Extracting some text from a string.

A

Art MacNeil

Hello,

I'm trying to extract some specific text from a bunch of strings of text.

I think this should be really easy but I can't get it done. I've used "Left"
"Mid", "Substitute" and "Find" in one combination of another and sometimes
it works but it doesn't always work.

Regardless of the path, what I need is, the string of text after the final
"\" and before the ".xls"


I've copied a sample of the strings I'm working with below.

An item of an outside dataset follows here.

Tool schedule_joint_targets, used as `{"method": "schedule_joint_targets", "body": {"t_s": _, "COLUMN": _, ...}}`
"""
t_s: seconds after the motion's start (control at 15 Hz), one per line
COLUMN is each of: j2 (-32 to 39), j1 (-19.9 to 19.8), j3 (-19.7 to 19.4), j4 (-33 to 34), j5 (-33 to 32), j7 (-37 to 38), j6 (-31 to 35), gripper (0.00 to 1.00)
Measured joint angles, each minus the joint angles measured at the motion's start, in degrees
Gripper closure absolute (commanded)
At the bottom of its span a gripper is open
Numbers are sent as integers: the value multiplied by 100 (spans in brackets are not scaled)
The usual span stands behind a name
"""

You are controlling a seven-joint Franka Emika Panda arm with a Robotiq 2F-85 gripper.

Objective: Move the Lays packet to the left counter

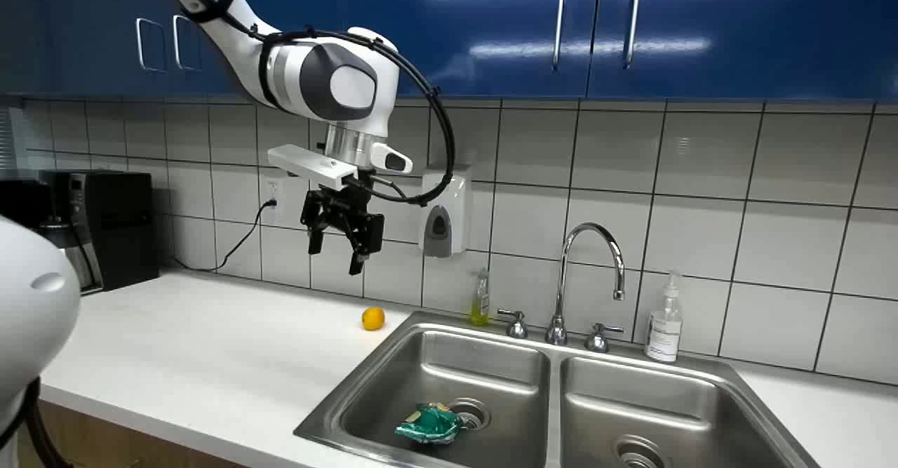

C:\Source\qa\T P 2006\QT, IR, QTW, IRW\Tax Components\Calculation
Testing\Federal\5 year compare\5yearscomparePF.xls
C:\Source\qa\T P 2006\QT, IR, QTW, IRW\Tax Components\Calculation
Testing\Federal\CCA\CCA Line 1 to 2475.xls
C:\Source\qa\T P 2006\QT, IR, QTW, IRW\Tax Components\Calculation
Testing\Federal\CCA\CCA Lines 2475 & down.xls
C:\Source\qa\T P 2006\QT, IR, QTW, IRW\Tax Components\Calculation
Testing\Federal\RRSP Deduction pf\RRSP Deduction PF.xls
E:\T Ps\T P 2007\QT, IR, QTW, IRW\Tax Components\Calculation
Testing\Federal\5 year compare pf.xls
E:\T Ps\T P 2007\QT, IR, QTW, IRW\Tax Components\Calculation
Testing\Federal\CCA Line 1 to 2475.xls
E:\T Ps\T P 2007\QT, IR, QTW, IRW\Tax Components\Calculation
Testing\Federal\CCA Lines 2475 & down.xls
E:\T Ps\T P 2007\QT, IR, QTW, IRW\Tax Components\Calculation
Testing\Federal\RRSP Deduction pf.xls
C:\Source\qa\T P 2006\QT, IR, QTW, IRW\Tax Components\Calculation
Testing\Québec\Annexe A\Annexe A T P.xls
C:\Source\qa\T P 2006\QT, IR, QTW, IRW\Tax Components\Calculation
Testing\Québec\LSVCC\LSVCC (Québec) T P.xls
C:\Source\qa\T P 2006\QT, IR, QTW, IRW\Tax Components\Calculation
Testing\Québec\QVEH-B\QVEH-B series T P.xls
C:\Source\qa\T P 2006\QT, IR, QTW, IRW\Tax Components\Calculation
Testing\Québec\TP1-Comparative_Summary\TP1_Comparative_TAXSUMMARY_PF.xls
E:\T Ps\T P 2007\QT, IR, QTW, IRW\Tax Components\Calculation
Testing\Québec\Annexe A.xls
E:\T Ps\T P 2007\QT, IR, QTW, IRW\Tax Components\Calculation
Testing\Québec\LSVCC (Québec).xls
E:\T Ps\T P 2007\QT, IR, QTW, IRW\Tax Components\Calculation
Testing\Québec\QVEH B.xls
E:\T Ps\T P 2007\QT, IR, QTW, IRW\Tax Components\Calculation
Testing\Québec\TP1 Comp Summary pf.xls




The Text I need is:
5yearscomparePF
CCA Line 1 to 2475
CCA Lines 2475 & down
RRSP Deduction PF
5 year compare pf
CCA Line 1 to 2475
CCA Lines 2475 & down
RRSP Deduction pf
Annexe A T P
LSVCC (Québec) T P
QVEH-B series T P
TP1_Comparative_TAXSUMMARY_PF
Annexe A
LSVCC (Québec)
QVEH B
TP1 Comp Summary pf


Thank you for your help,

Art.
 
R

Rick Rothstein \(MVP - VB\)

If your 'xls' extensions are all always in lower case letters, then this
formula will work...

=SUBSTITUTE(SUBSTITUTE(A1,LEFT(A1,FIND("*",SUBSTITUTE(A1,"\","*",LEN(A1)-LEN(SUBSTITUTE(A1,"\",""))))),""),".xls","")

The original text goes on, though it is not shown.